Dataset entries:
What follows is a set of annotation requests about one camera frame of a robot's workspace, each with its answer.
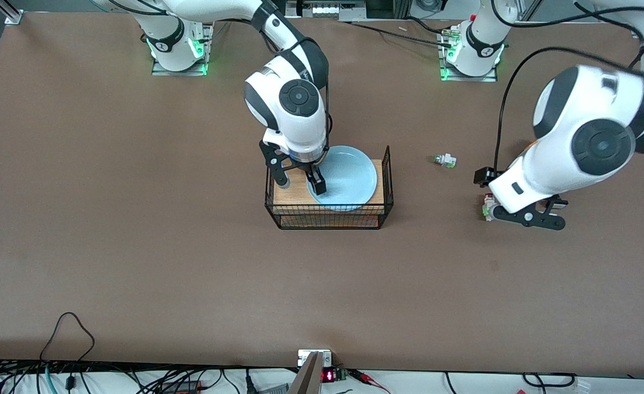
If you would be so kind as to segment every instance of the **small connector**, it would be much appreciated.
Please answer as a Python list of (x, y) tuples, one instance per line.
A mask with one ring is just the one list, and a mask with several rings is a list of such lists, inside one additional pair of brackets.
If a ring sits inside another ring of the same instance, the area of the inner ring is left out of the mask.
[(434, 162), (442, 167), (453, 168), (456, 166), (456, 158), (451, 154), (435, 155)]
[(461, 35), (460, 30), (453, 30), (453, 29), (444, 29), (441, 31), (441, 35), (443, 37), (455, 37), (458, 38)]
[(65, 390), (71, 390), (76, 386), (76, 378), (73, 376), (69, 376), (66, 378), (66, 383), (64, 383), (64, 389)]
[(492, 222), (492, 220), (495, 218), (492, 216), (492, 207), (497, 205), (495, 196), (492, 195), (492, 193), (486, 193), (483, 202), (484, 204), (482, 205), (482, 216), (485, 217), (485, 222)]
[(347, 369), (347, 372), (349, 372), (349, 376), (357, 379), (357, 381), (363, 384), (370, 384), (371, 378), (367, 374), (364, 374), (364, 372), (361, 372), (357, 369)]

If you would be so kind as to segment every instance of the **electrical connector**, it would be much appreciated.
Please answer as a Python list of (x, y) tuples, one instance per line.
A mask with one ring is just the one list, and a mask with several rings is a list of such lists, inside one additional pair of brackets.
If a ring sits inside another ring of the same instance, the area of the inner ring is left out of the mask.
[(249, 376), (249, 374), (246, 375), (246, 394), (259, 394), (259, 392), (256, 391), (254, 382), (251, 380), (251, 376)]
[(64, 389), (69, 391), (76, 387), (76, 378), (69, 376), (66, 378), (66, 383), (64, 383)]
[(453, 168), (456, 166), (456, 158), (451, 154), (435, 155), (434, 162), (442, 167)]
[(370, 376), (368, 376), (367, 374), (364, 374), (364, 372), (361, 372), (357, 369), (347, 369), (347, 372), (349, 372), (349, 376), (351, 376), (354, 379), (357, 379), (357, 381), (363, 384), (370, 385), (370, 382), (373, 380)]
[(492, 193), (486, 193), (485, 199), (483, 200), (484, 204), (482, 205), (482, 216), (485, 217), (485, 222), (492, 222), (495, 218), (492, 216), (492, 207), (497, 205), (494, 195)]

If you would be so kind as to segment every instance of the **red wire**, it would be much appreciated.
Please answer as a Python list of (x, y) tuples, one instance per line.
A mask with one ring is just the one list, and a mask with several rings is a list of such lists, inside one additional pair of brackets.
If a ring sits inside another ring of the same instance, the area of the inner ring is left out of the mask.
[(381, 390), (387, 392), (387, 394), (392, 394), (392, 392), (388, 391), (388, 389), (386, 389), (385, 387), (381, 386), (378, 382), (373, 381), (373, 383), (375, 383), (375, 384), (370, 384), (370, 385), (373, 386), (373, 387), (378, 387), (378, 389), (381, 389)]

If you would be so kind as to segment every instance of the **wooden board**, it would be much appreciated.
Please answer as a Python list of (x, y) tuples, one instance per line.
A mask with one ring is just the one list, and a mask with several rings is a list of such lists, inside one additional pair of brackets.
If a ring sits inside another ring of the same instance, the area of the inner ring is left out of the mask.
[[(383, 204), (383, 161), (379, 159), (372, 159), (371, 161), (375, 165), (378, 182), (375, 192), (373, 192), (373, 196), (368, 200), (367, 204)], [(287, 172), (287, 176), (290, 178), (290, 186), (287, 189), (282, 189), (277, 184), (274, 185), (274, 205), (319, 204), (312, 198), (312, 194), (307, 189), (307, 179), (305, 179), (303, 170), (297, 168), (290, 170)]]

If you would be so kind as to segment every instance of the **black cable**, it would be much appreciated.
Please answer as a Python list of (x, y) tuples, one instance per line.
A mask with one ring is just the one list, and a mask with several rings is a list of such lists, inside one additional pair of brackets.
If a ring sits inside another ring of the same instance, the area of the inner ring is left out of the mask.
[[(527, 379), (527, 375), (532, 375), (533, 377), (537, 378), (537, 381), (539, 383), (535, 384), (529, 381)], [(568, 376), (570, 377), (570, 381), (567, 383), (562, 383), (562, 384), (553, 384), (553, 383), (543, 383), (543, 379), (537, 374), (536, 372), (525, 372), (522, 374), (522, 380), (524, 381), (525, 384), (528, 384), (529, 386), (532, 387), (537, 387), (538, 389), (542, 389), (543, 394), (547, 394), (545, 389), (547, 387), (554, 387), (555, 389), (564, 389), (564, 387), (570, 387), (575, 384), (575, 375), (574, 374), (559, 374), (556, 376)]]
[(373, 30), (374, 32), (379, 32), (379, 33), (389, 34), (389, 35), (395, 36), (395, 37), (404, 38), (405, 40), (412, 40), (413, 42), (430, 43), (431, 45), (439, 45), (440, 47), (451, 48), (451, 45), (449, 43), (433, 42), (432, 40), (425, 40), (424, 38), (410, 37), (410, 36), (406, 36), (404, 34), (398, 34), (398, 33), (394, 33), (394, 32), (388, 32), (387, 30), (377, 29), (376, 27), (370, 27), (370, 26), (366, 26), (366, 25), (357, 25), (357, 24), (352, 23), (352, 22), (344, 22), (344, 23), (348, 23), (349, 25), (356, 26), (356, 27), (362, 27), (362, 28), (368, 29), (368, 30)]
[(208, 387), (205, 387), (203, 390), (211, 389), (212, 387), (215, 387), (215, 384), (219, 383), (220, 379), (222, 379), (222, 369), (220, 369), (220, 376), (217, 377), (215, 380), (215, 383), (211, 384)]
[(79, 370), (79, 376), (81, 376), (81, 381), (84, 383), (84, 388), (86, 389), (87, 394), (91, 394), (89, 385), (86, 383), (86, 379), (84, 378), (84, 371), (82, 371), (81, 369)]
[(121, 8), (122, 10), (126, 10), (129, 13), (136, 13), (137, 15), (149, 15), (149, 16), (168, 15), (166, 13), (166, 11), (164, 11), (164, 10), (162, 10), (162, 12), (149, 13), (149, 12), (145, 12), (145, 11), (142, 11), (142, 10), (136, 10), (134, 8), (125, 7), (124, 5), (122, 5), (122, 4), (118, 3), (118, 2), (115, 2), (115, 0), (108, 0), (108, 1), (110, 3), (112, 3), (113, 5), (115, 5), (115, 7), (117, 7), (117, 8)]
[(224, 370), (224, 369), (220, 369), (220, 371), (222, 372), (222, 377), (223, 377), (227, 382), (229, 382), (229, 384), (231, 384), (231, 385), (232, 385), (232, 387), (234, 387), (234, 389), (235, 389), (235, 390), (237, 390), (237, 394), (242, 394), (241, 392), (239, 392), (239, 388), (237, 387), (237, 385), (235, 385), (234, 383), (232, 383), (232, 381), (230, 381), (229, 379), (227, 379), (227, 375), (225, 374), (225, 370)]
[(144, 5), (144, 7), (152, 8), (152, 10), (155, 10), (157, 12), (164, 13), (164, 15), (167, 15), (166, 10), (162, 10), (161, 8), (156, 7), (156, 5), (151, 5), (151, 4), (147, 3), (147, 2), (145, 2), (144, 0), (137, 0), (137, 2), (142, 4), (142, 5)]
[(162, 389), (162, 392), (167, 391), (168, 389), (171, 389), (172, 387), (174, 388), (174, 392), (180, 392), (179, 389), (182, 386), (182, 384), (187, 382), (189, 380), (189, 378), (191, 377), (191, 375), (196, 373), (196, 372), (197, 372), (197, 370), (192, 370), (190, 372), (188, 372), (188, 371), (185, 372), (185, 375), (183, 375), (182, 377), (176, 379), (173, 382), (169, 382), (169, 386), (167, 386), (165, 389)]
[(446, 375), (446, 383), (449, 384), (449, 389), (451, 389), (452, 394), (457, 394), (456, 391), (454, 390), (453, 385), (451, 384), (451, 378), (449, 377), (449, 373), (444, 372), (444, 374)]
[(550, 22), (512, 23), (512, 22), (507, 22), (507, 20), (504, 20), (504, 18), (502, 18), (502, 16), (499, 14), (499, 12), (497, 11), (497, 7), (495, 6), (495, 0), (490, 0), (490, 5), (492, 6), (492, 12), (494, 12), (495, 16), (497, 17), (497, 20), (499, 20), (500, 22), (502, 22), (503, 24), (505, 24), (505, 25), (507, 25), (509, 27), (545, 27), (545, 26), (557, 25), (557, 24), (563, 23), (563, 22), (571, 22), (573, 20), (578, 20), (578, 19), (583, 19), (583, 18), (589, 18), (589, 17), (596, 18), (599, 15), (604, 15), (604, 14), (609, 14), (609, 13), (618, 13), (618, 12), (622, 12), (622, 11), (642, 11), (642, 12), (644, 12), (644, 7), (616, 7), (616, 8), (607, 8), (606, 10), (599, 10), (599, 11), (593, 11), (593, 12), (588, 11), (587, 13), (583, 13), (582, 15), (569, 16), (567, 18), (551, 20)]
[(512, 73), (512, 77), (509, 78), (509, 82), (507, 82), (507, 87), (504, 90), (504, 95), (502, 95), (502, 104), (500, 104), (500, 109), (499, 109), (499, 120), (497, 122), (497, 142), (495, 142), (495, 156), (494, 156), (494, 164), (493, 168), (497, 170), (497, 159), (499, 156), (499, 146), (500, 146), (500, 141), (502, 139), (502, 119), (504, 118), (504, 107), (505, 103), (507, 103), (507, 95), (509, 94), (509, 90), (512, 87), (512, 83), (514, 82), (514, 78), (517, 77), (517, 73), (519, 70), (524, 67), (524, 64), (528, 62), (530, 59), (532, 59), (534, 56), (539, 55), (539, 53), (544, 53), (544, 52), (550, 52), (550, 51), (556, 51), (556, 52), (566, 52), (566, 53), (572, 53), (574, 55), (582, 56), (585, 58), (588, 58), (590, 60), (597, 60), (600, 63), (604, 63), (605, 65), (608, 65), (614, 69), (618, 69), (622, 72), (628, 72), (629, 74), (635, 74), (635, 75), (642, 75), (642, 72), (638, 72), (636, 70), (630, 70), (626, 66), (620, 65), (618, 63), (612, 62), (611, 60), (605, 59), (604, 57), (600, 57), (597, 55), (593, 55), (591, 53), (587, 52), (582, 52), (581, 50), (573, 49), (573, 48), (565, 48), (565, 47), (546, 47), (546, 48), (541, 48), (539, 50), (535, 50), (534, 52), (530, 53), (527, 57), (522, 60), (519, 65), (517, 65), (517, 68), (514, 70)]
[(3, 379), (0, 383), (0, 393), (3, 392), (3, 387), (5, 386), (6, 382), (9, 381), (11, 378), (15, 378), (17, 374), (9, 374), (6, 379)]
[(11, 390), (8, 392), (8, 394), (13, 394), (15, 392), (16, 387), (18, 386), (18, 384), (20, 384), (22, 379), (27, 375), (27, 372), (29, 371), (30, 371), (29, 368), (24, 369), (24, 371), (22, 371), (20, 378), (13, 381), (13, 386), (11, 387)]
[(638, 55), (636, 55), (636, 57), (633, 60), (631, 60), (631, 62), (629, 63), (628, 68), (632, 69), (636, 65), (636, 63), (640, 62), (642, 55), (643, 55), (643, 52), (639, 51)]
[(429, 27), (429, 25), (427, 25), (426, 23), (424, 23), (424, 21), (422, 21), (422, 20), (421, 20), (421, 19), (419, 19), (419, 18), (415, 18), (415, 17), (413, 17), (412, 15), (408, 15), (408, 16), (407, 16), (407, 19), (408, 19), (408, 20), (414, 20), (415, 22), (419, 23), (419, 25), (420, 25), (420, 26), (424, 27), (424, 29), (425, 29), (425, 30), (427, 30), (427, 31), (429, 31), (429, 32), (432, 32), (432, 33), (441, 34), (441, 31), (442, 31), (442, 30), (447, 30), (447, 29), (450, 29), (450, 28), (451, 28), (451, 27), (449, 26), (449, 27), (444, 27), (443, 29), (433, 29), (433, 28)]
[[(592, 13), (592, 11), (590, 11), (587, 8), (583, 7), (578, 2), (573, 2), (573, 5), (575, 5), (575, 8), (577, 8), (578, 10), (580, 10), (580, 11), (582, 11), (584, 13), (587, 13), (587, 14)], [(596, 18), (598, 20), (601, 20), (602, 22), (611, 23), (611, 24), (613, 24), (615, 26), (623, 27), (624, 29), (631, 30), (632, 32), (634, 32), (636, 37), (638, 37), (639, 40), (643, 39), (643, 33), (640, 30), (638, 30), (637, 28), (635, 28), (635, 27), (633, 27), (631, 25), (628, 25), (628, 24), (622, 23), (622, 22), (617, 22), (617, 21), (615, 21), (613, 19), (609, 19), (609, 18), (607, 18), (605, 16), (595, 16), (594, 18)]]
[(163, 382), (165, 382), (167, 379), (171, 379), (171, 377), (178, 376), (180, 373), (181, 373), (181, 371), (180, 371), (180, 370), (175, 370), (175, 371), (174, 371), (174, 370), (172, 370), (172, 369), (171, 369), (171, 370), (167, 371), (167, 372), (166, 372), (166, 374), (164, 374), (164, 376), (162, 376), (161, 378), (154, 379), (154, 381), (152, 381), (152, 382), (148, 383), (148, 384), (145, 386), (145, 387), (146, 387), (146, 389), (145, 389), (145, 390), (146, 390), (147, 392), (156, 392), (156, 388), (157, 388), (160, 384), (162, 384)]
[(79, 324), (79, 327), (81, 327), (81, 329), (84, 330), (86, 335), (88, 335), (89, 338), (91, 338), (91, 346), (89, 347), (89, 349), (87, 349), (87, 351), (84, 352), (84, 354), (81, 355), (81, 357), (76, 359), (76, 362), (81, 361), (87, 354), (89, 354), (94, 349), (94, 346), (96, 346), (96, 338), (91, 334), (89, 330), (86, 329), (86, 327), (84, 327), (84, 324), (81, 322), (81, 319), (79, 319), (79, 316), (76, 316), (74, 312), (64, 312), (63, 314), (61, 314), (61, 316), (59, 316), (59, 319), (57, 319), (57, 323), (54, 325), (54, 331), (52, 331), (52, 335), (51, 337), (49, 337), (49, 341), (47, 341), (47, 343), (44, 345), (44, 347), (42, 348), (42, 351), (39, 352), (40, 361), (47, 362), (47, 360), (44, 359), (44, 352), (47, 350), (49, 345), (54, 340), (54, 336), (57, 334), (57, 329), (59, 329), (59, 323), (61, 323), (62, 318), (64, 318), (64, 316), (67, 316), (67, 315), (74, 317), (76, 322)]
[(35, 375), (35, 376), (34, 376), (34, 377), (35, 377), (35, 382), (34, 382), (34, 384), (35, 384), (35, 387), (37, 388), (37, 394), (42, 394), (42, 393), (39, 391), (39, 368), (40, 368), (41, 366), (42, 366), (42, 363), (40, 362), (40, 364), (39, 364), (39, 365), (37, 365), (37, 371), (35, 371), (35, 373), (34, 373), (34, 375)]
[(137, 383), (137, 386), (140, 387), (140, 390), (137, 392), (137, 394), (149, 394), (149, 392), (145, 392), (146, 387), (142, 384), (140, 381), (139, 376), (137, 376), (136, 372), (130, 368), (130, 372), (124, 371), (123, 373), (127, 375), (130, 379), (132, 379), (133, 382)]

WHAT IS REQUIRED —
Give again, word for word, only the lines that run from the top of the data above through the line with "the **small connector**, it would be much appreciated.". Drop the pictures.

RESULT OF THIS EXERCISE —
What follows is a set of annotation requests about one camera frame of a robot's workspace, each with its answer.
If you would be so kind as to segment every instance of the **small connector**, it would be much appreciated.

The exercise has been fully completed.